Natürlich leben wir in Berlin in einer Blase. Irgendwas muss ja dran sein, dass wir alle hier hergezogen sind und die Stadt so lieben. Offen mit HIV in Berlin zu leben, ist damit natürlich unproblematischer als in Passau. Tabus kann man brechen in dem man offen darüber spricht. Und die Berliner sind sehr offen.

Da einer der Hauptübertragungswege des HI-Virus der Sex ist, geriet das Thema von Anfang an in die Tabuzone. Höchste Zeit das zu ändern, denn wer beim Thema Sex ein Tabu hat, verpasst wahrscheinlich die schönsten Momente dieses Lebens.

Du hast ein Preisgeld in Höhe von 5000 Euro gewonnen. Was machst Du mit dem Geld?

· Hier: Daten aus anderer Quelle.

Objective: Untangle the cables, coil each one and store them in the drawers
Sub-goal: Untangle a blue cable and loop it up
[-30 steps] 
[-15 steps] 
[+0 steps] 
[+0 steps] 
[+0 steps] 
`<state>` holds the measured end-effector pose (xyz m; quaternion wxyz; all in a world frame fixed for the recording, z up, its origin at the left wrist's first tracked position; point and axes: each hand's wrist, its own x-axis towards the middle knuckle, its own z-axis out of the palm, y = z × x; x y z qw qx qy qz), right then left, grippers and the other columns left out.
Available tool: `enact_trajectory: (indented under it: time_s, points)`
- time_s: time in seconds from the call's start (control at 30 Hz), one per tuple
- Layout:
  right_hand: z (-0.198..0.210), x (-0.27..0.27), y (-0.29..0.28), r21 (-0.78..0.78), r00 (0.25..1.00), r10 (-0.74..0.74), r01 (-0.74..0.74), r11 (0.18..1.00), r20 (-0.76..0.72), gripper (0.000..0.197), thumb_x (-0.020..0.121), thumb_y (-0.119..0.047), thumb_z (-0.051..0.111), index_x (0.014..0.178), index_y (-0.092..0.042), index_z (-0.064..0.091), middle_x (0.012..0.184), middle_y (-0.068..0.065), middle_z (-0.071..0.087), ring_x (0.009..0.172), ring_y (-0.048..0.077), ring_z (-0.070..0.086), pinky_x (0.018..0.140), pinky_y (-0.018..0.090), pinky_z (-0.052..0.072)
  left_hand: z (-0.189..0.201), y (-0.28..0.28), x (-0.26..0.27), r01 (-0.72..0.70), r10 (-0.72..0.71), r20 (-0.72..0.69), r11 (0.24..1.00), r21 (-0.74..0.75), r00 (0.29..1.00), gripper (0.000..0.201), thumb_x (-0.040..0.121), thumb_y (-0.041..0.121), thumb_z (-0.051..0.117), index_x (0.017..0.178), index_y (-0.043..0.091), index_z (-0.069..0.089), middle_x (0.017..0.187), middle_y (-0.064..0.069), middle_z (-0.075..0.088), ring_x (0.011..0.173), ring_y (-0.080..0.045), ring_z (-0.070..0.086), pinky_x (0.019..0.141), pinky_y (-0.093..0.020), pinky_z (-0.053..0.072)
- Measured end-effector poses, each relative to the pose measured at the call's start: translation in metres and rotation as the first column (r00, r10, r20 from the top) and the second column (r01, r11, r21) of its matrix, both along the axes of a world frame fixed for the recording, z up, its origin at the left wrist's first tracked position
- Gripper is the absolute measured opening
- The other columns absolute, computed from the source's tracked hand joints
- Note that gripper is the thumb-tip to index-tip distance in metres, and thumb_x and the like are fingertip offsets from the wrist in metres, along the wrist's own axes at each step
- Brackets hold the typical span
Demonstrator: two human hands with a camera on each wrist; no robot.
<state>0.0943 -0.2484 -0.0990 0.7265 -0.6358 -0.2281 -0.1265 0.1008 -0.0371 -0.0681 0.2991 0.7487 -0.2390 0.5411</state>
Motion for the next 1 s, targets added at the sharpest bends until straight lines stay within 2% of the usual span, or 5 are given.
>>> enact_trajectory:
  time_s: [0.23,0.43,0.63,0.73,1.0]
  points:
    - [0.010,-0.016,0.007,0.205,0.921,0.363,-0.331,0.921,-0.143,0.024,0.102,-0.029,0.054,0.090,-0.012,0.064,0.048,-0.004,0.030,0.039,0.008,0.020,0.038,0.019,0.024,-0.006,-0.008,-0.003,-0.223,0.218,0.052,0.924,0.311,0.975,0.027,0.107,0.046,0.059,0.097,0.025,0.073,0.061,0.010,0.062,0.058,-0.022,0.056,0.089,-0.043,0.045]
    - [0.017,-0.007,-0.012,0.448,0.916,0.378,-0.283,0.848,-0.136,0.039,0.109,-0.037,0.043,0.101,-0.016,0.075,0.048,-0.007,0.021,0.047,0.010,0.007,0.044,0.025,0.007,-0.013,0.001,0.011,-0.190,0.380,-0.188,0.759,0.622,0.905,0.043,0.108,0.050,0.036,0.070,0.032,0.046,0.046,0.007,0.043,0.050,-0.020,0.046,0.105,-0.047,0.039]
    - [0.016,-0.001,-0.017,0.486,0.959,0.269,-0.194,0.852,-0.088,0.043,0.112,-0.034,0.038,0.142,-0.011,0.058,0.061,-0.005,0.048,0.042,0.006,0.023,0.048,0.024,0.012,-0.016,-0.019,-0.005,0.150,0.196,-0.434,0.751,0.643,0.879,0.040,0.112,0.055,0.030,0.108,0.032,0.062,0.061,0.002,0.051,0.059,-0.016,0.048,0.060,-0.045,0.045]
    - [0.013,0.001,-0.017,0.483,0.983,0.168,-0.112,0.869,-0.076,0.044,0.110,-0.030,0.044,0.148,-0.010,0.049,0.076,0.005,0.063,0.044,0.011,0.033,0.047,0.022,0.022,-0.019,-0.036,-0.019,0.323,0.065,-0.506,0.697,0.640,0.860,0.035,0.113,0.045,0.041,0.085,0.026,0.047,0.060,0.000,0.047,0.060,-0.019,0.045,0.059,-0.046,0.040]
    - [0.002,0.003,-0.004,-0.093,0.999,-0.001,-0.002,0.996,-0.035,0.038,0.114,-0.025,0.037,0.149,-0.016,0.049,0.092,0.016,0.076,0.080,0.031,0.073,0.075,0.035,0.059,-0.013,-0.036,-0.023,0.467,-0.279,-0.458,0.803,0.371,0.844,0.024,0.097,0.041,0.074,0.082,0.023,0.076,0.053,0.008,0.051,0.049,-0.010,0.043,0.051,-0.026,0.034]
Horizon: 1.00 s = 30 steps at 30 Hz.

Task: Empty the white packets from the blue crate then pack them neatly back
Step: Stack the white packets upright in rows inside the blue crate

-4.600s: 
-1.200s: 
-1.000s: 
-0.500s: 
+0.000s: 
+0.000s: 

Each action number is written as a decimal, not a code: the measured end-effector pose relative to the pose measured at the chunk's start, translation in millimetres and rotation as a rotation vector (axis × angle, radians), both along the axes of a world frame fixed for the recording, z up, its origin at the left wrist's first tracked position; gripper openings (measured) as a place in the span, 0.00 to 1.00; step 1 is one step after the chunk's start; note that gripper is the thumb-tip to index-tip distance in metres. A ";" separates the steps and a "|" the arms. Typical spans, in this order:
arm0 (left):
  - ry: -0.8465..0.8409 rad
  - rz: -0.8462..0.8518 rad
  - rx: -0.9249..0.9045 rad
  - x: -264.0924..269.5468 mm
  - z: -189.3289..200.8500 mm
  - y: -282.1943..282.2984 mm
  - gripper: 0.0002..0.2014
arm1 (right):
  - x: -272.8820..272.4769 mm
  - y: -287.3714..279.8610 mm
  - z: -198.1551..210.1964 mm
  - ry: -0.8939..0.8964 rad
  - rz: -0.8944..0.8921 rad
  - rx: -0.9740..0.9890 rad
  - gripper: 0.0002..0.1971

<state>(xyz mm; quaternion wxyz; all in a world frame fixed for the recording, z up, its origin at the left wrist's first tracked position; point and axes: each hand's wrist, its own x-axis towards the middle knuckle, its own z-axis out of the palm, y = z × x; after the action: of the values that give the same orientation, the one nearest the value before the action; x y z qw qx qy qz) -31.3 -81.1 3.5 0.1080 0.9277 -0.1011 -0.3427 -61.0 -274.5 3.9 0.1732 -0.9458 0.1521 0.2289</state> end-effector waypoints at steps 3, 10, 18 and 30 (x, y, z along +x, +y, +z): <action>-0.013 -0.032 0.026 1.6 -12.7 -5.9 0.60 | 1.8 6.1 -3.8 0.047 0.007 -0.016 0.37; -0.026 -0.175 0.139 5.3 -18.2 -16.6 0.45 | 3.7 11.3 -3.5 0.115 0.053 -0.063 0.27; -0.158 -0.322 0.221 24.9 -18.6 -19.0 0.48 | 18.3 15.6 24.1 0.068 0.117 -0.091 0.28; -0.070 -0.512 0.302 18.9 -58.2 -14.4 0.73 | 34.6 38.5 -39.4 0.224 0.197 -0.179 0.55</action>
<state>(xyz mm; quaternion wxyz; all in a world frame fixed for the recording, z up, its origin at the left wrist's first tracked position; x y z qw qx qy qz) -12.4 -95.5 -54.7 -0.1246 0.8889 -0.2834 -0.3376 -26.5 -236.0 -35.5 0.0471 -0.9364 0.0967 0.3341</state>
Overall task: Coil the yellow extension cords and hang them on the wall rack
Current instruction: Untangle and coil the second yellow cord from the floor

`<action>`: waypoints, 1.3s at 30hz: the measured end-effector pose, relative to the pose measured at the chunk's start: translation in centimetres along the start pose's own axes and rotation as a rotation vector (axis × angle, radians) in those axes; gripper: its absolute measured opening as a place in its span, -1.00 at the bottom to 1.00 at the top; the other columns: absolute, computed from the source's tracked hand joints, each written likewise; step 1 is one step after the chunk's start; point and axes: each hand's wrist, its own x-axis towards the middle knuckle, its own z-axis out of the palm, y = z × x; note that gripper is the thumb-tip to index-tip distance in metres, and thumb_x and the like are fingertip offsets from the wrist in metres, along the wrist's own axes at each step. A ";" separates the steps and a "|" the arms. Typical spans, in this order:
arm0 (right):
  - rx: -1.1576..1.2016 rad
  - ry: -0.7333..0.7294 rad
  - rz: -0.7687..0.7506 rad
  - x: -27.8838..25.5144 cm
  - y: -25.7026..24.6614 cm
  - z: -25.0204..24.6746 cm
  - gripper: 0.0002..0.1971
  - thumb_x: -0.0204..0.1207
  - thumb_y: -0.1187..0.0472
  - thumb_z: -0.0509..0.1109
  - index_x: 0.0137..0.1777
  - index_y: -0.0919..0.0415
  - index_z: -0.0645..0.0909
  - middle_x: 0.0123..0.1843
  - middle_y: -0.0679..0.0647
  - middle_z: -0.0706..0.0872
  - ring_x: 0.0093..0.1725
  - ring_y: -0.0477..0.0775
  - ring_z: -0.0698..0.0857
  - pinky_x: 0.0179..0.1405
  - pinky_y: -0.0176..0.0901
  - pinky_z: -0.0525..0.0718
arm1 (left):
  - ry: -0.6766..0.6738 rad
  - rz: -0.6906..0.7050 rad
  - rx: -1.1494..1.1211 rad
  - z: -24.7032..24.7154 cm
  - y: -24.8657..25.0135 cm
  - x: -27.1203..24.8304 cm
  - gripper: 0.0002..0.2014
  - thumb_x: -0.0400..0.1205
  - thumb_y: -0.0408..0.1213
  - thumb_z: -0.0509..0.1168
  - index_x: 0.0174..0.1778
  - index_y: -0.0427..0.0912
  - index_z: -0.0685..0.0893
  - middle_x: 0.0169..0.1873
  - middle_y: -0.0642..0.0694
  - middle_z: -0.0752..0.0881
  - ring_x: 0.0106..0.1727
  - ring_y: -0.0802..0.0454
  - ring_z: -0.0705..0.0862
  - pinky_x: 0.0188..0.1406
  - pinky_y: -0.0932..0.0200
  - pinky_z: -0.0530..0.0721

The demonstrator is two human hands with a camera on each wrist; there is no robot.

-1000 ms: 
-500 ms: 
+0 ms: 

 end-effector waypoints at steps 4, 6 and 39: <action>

Als Blogger gibt es da immer ein paar dringende Anschaffungen – ein neuer PC zum Schneiden der Videos muss dringend her. Außerdem brauche ich Gelder, um überhaupt auf die HIV-Kongresse fahren zu können. Und ich unterstütze mit einem Teil des Geldes auch Vereine und engagierte HIV-Aktivist_innen aus der HIV-Community.

Vielen Dank für das Interview.

Wir sind stolz, Menschen wie Florian Winkler Ohm in unserem Netzwerk zu haben.

Vielen Dank für dein Engagement. Die Welt braucht mehr Menschen wie dich.

Florian Winkler Ohm mit dem Medienpreis HIV/AIDS

Der Medienpreis HIV/AIDS wird aller zwei Jahre von der Deutschen AIDS Stiftung gewählt

Zum Schluss noch die Laudatio der TV-Moderatorin und Schauspielerin Jessica Stockmann über Florian Winkler Ohm:

Einige von Ihnen, liebe Gäste, dürften unseren nächsten Preisträger bereits kennen.

Er ist das Gesicht einer Kampagne – ICH WEISS WAS ICH TU. Aber nicht nur: Man begegnet ihm auch auf Konferenzen wie dieser, bei Positiventreffen, und dort wo Menschen zusammenkommen, die sich über HIV austauschen.

Florian Winkler Ohm – Journalist und HIV- und Drogenaktivist – ist viel unterwegs. Auch um, so schreibt er in seiner Bewerbung, die Community und am Thema  interessierte Menschen, an den Infos von großen Konferenzen teilhaben zu lassen. Locker und in verständlicher Sprache.

Dazu betreibt Florian Winkler Ohm den Blog flosithiv.com

Die Jury zeichnet diesen Blog heute mit dem Medienpreis HIV/AIDS aus.

In der Begründung der Jury heißt es: Florian Winkler Ohm berichtet in seinem Blog flosithiv.com seit Jahren über alle relevanten Themen und über Veranstaltungen der HIV-Szene. Er reist zu den wichtigsten Kongressen, wie der Welt-Aids-Konferenz, dem DÖAK und den Positiven Begegnungen um darüber zu berichten.

Florian Winkler Ohm führt Infos vor der Kamera mit Fachleuten genauso wie Aktivsten und Aktivistinnen immer auf sehr neugierige Art. Er nimmt Podcasts auf und er schreibt vielfältig in der Aufbereitung und den Themen.

Dabei sind seine Beiträge lebendig und sie sind kurzweilig.

Florian Winkler Ohm zeigt aktuelle Fakten und was Menschen mit HIV und die von HIV am stärksten betroffenen Gruppen gerade bewegt. Damit wurde er zum Sprachrohr für viele Menschen mit HIV und für ihre Themen, wie Schutz durch Therapie, PreP, Chemsex oder Diskriminierung im Gesundheitswesen.

Sein Blog ist aktuell, kritisch und engagiert. Ohne zu verharmlosen, einseitig zu sein oder zu dramatisieren. Mit seinem Blog leistet Florian Winkler Ohm deshalb einen wichtigen Beitrag zur Entstigmatisierung von HIV und zum Abbau von Diskriminierung.

Lieber Florian Winkler Ohm: wir gratulieren Ihnen herzlich zum Medienpreis HIV/AIDS.